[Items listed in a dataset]
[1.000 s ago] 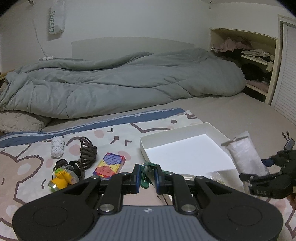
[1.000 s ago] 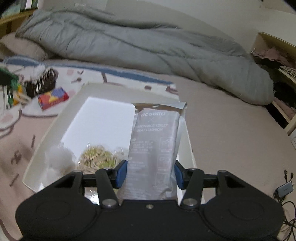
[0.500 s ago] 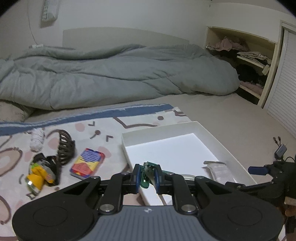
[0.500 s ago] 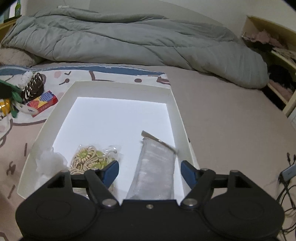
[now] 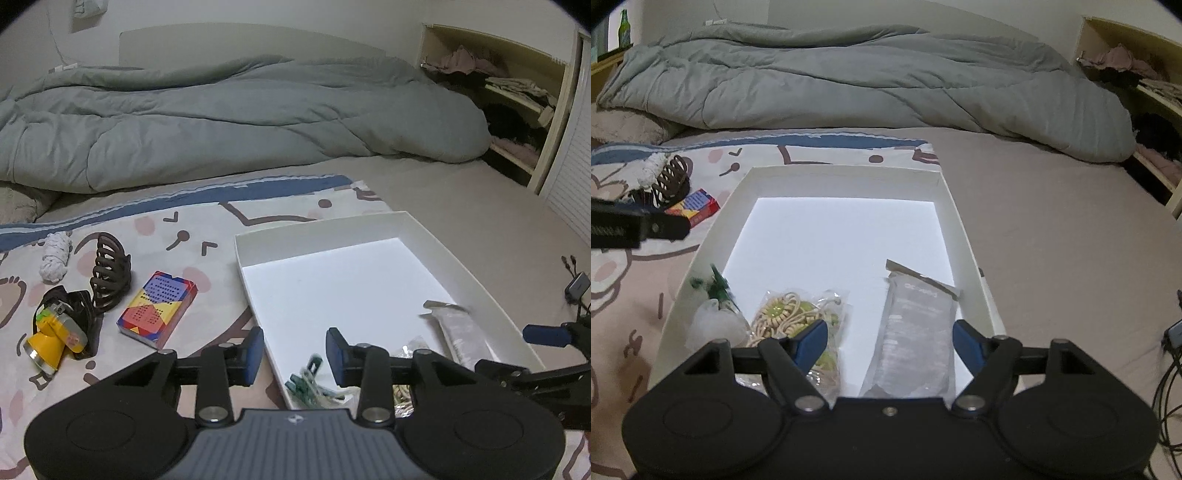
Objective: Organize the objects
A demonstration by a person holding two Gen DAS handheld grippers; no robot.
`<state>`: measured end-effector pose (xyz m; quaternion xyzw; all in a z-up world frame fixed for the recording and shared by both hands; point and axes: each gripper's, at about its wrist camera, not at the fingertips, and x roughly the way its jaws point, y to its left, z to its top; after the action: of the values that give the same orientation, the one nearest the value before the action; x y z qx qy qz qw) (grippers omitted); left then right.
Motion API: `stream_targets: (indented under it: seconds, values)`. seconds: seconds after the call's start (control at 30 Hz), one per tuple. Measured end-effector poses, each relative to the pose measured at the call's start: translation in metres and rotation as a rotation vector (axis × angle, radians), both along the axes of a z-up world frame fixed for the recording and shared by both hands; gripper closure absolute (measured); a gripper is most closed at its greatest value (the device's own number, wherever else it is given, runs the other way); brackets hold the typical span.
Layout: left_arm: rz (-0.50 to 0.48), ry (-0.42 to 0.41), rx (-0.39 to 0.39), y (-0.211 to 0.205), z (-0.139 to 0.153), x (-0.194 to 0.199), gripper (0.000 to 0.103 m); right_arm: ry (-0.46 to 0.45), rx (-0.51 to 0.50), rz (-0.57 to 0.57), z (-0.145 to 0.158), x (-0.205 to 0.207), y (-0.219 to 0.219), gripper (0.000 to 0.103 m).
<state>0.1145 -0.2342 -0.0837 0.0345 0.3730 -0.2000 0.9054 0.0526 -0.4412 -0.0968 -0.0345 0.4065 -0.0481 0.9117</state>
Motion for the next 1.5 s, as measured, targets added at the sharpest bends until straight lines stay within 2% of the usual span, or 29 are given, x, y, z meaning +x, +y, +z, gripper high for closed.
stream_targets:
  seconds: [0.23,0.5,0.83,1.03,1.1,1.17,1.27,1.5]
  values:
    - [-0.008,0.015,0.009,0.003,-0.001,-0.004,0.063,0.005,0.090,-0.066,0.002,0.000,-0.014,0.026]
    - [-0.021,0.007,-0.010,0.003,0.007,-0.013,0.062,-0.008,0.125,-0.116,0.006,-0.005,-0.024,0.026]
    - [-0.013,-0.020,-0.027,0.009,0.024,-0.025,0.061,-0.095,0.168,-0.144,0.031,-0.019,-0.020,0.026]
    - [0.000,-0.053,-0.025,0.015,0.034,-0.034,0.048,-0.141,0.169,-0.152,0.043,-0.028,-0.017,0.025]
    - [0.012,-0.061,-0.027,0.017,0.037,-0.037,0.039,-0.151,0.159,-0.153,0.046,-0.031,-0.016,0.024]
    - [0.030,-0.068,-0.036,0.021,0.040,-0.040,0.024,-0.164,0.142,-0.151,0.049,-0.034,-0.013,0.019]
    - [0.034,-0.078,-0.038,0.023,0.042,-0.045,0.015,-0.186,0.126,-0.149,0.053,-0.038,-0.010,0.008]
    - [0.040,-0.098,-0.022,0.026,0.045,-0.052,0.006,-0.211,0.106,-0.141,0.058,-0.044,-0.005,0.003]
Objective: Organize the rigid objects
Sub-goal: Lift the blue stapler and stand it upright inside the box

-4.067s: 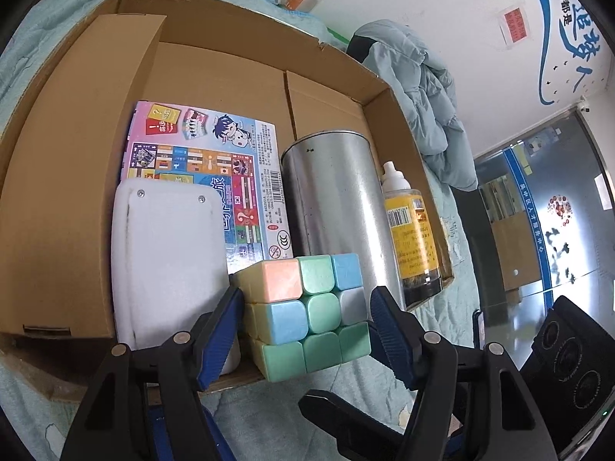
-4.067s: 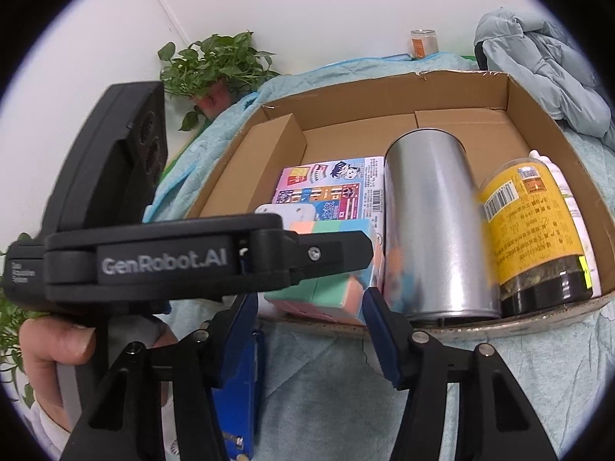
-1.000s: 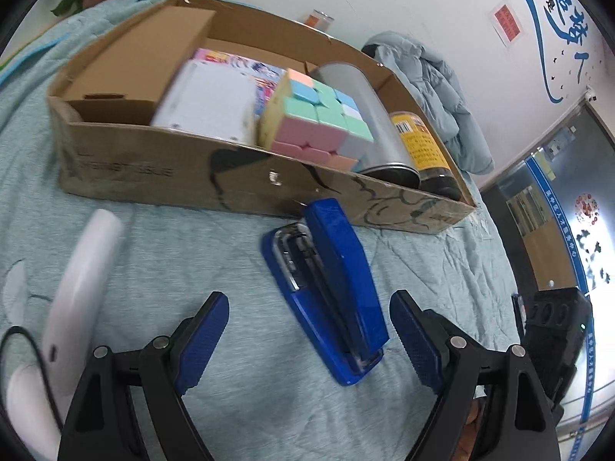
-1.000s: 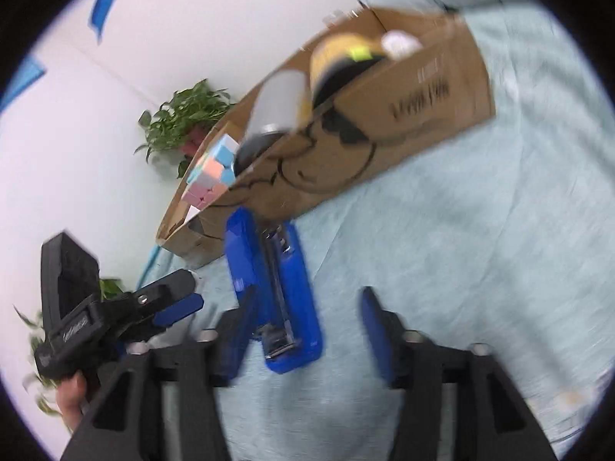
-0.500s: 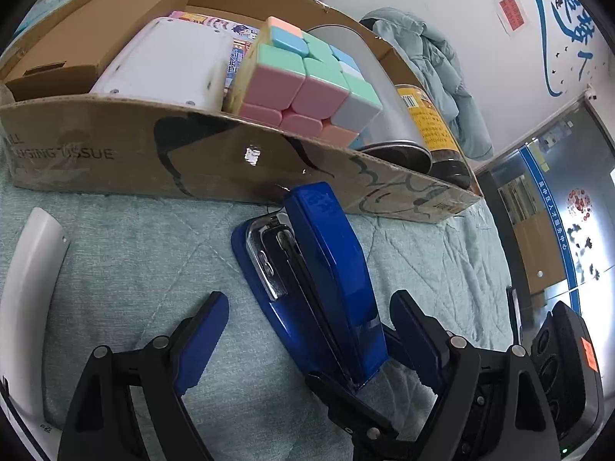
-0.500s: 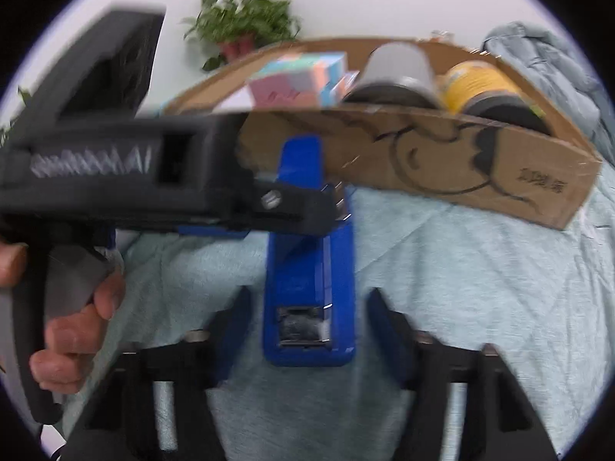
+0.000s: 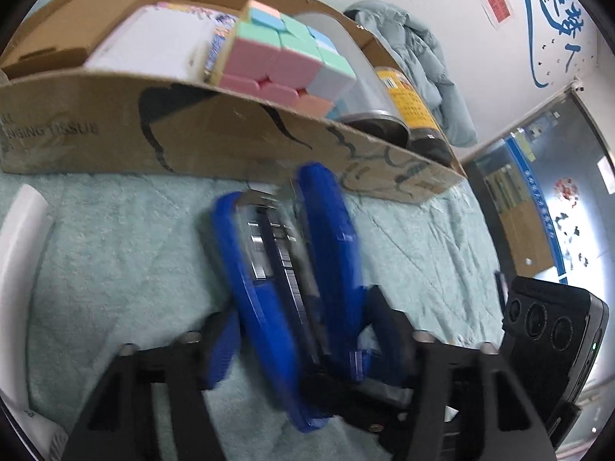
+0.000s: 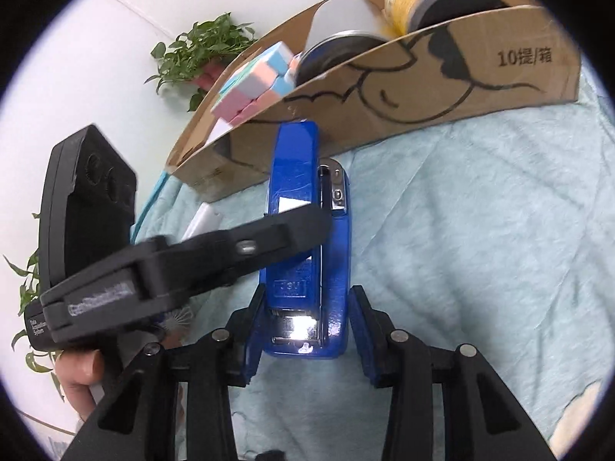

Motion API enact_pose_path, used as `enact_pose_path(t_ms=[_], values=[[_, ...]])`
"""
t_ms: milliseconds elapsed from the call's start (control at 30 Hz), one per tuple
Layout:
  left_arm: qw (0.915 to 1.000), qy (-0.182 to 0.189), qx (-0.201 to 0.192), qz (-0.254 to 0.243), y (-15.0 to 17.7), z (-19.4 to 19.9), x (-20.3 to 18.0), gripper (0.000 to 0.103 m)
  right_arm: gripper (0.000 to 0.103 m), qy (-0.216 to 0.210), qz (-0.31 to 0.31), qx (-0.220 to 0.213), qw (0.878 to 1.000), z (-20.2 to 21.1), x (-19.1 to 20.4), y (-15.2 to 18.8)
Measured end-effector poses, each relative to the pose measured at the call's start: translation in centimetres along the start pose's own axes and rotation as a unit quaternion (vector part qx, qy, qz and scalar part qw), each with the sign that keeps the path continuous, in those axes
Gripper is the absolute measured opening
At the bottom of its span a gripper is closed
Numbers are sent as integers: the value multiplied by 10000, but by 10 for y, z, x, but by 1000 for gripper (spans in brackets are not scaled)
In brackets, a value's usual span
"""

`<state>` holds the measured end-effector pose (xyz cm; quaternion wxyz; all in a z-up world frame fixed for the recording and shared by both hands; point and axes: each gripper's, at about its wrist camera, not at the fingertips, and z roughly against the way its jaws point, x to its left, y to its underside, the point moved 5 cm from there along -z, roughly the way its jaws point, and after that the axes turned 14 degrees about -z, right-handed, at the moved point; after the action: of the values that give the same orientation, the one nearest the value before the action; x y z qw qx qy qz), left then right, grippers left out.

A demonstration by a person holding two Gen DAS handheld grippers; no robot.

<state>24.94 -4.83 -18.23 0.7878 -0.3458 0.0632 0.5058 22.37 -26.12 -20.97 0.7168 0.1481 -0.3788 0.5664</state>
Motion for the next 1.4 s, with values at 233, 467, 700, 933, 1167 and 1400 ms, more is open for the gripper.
enact_pose_path(t_ms=[233,467,700,933,1167,1400], values=[[9998,2,-189,-52,1,12,-3,52,28,373,889,-256,9950,-2,31,-1],[9985,-53,-549,-35,-8,51,2,51,28,319,1154,-421,9919,1,58,-8],[9937,-74,-1086,-257,-50,110,-4,51,28,100,1468,-883,9852,23,107,-31],[9899,-179,-1323,-485,-96,145,-2,51,28,-26,1613,-1105,9807,36,134,-61],[9889,-152,-1349,-598,-154,154,4,51,28,-27,1625,-1189,9795,34,152,-104],[9924,-11,-1136,-466,-221,137,30,50,28,9,1538,-891,9841,17,157,-159]])
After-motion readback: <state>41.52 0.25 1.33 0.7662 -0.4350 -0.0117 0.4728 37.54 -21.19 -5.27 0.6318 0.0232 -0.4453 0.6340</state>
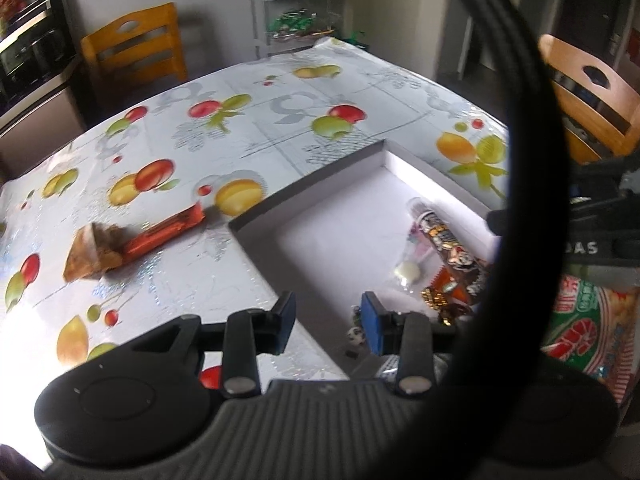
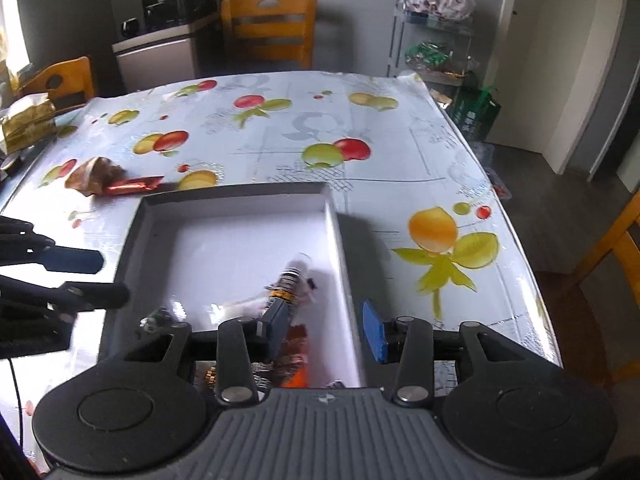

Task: Organize snacks
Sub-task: 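Open both tools to release the tube and figurine into the tray, then move both tools toward the tan pastry packet and orange chocolate bar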

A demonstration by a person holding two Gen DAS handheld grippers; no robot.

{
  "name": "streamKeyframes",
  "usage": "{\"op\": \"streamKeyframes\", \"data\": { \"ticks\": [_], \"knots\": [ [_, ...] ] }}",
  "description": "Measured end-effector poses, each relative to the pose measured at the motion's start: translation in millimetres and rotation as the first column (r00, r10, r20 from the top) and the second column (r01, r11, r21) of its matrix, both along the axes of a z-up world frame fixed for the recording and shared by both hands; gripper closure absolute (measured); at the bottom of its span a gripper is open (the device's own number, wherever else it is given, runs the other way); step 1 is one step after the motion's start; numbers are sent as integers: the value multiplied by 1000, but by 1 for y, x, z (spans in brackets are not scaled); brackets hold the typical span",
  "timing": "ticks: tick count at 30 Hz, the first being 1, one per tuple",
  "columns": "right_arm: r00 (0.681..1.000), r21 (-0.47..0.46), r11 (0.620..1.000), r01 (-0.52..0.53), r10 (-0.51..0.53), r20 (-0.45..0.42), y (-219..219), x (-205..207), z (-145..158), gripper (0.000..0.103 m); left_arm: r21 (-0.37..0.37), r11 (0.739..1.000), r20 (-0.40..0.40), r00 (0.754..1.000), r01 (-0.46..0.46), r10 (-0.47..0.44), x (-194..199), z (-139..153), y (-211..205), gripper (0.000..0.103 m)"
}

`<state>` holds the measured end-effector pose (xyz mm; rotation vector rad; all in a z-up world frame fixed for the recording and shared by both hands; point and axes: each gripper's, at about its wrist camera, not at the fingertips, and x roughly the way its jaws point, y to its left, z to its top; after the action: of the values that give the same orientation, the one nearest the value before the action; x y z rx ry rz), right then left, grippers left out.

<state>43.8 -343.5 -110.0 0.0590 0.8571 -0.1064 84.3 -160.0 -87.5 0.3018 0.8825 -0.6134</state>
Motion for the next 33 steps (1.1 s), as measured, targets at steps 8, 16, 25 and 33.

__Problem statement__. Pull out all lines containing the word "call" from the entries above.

__Output below__.
Motion API: `stream_targets: (indented under it: seconds, values)`. seconds: seconds after the call's start (control at 30 Hz), one per tuple. Measured end-effector poses, each relative to the pose measured at the call's start: translation in metres and rotation as a rotation vector (axis × angle, radians), both along the axes of a z-up world frame fixed for the recording and shared by both hands; gripper closure absolute (measured); a gripper is most closed at its greatest value (the device's own number, wherever else it is given, runs the other way); brackets hold the typical span.
t_ms: milliseconds elapsed from the call's start (control at 30 Hz), one per tuple
Measured end-effector poses, each relative to the pose measured at the call's start: translation in centimetres along the start pose's own axes and rotation as a unit quaternion (vector part qx, qy, qz and scalar part qw), each with the sign that keeps the path continuous, in those axes

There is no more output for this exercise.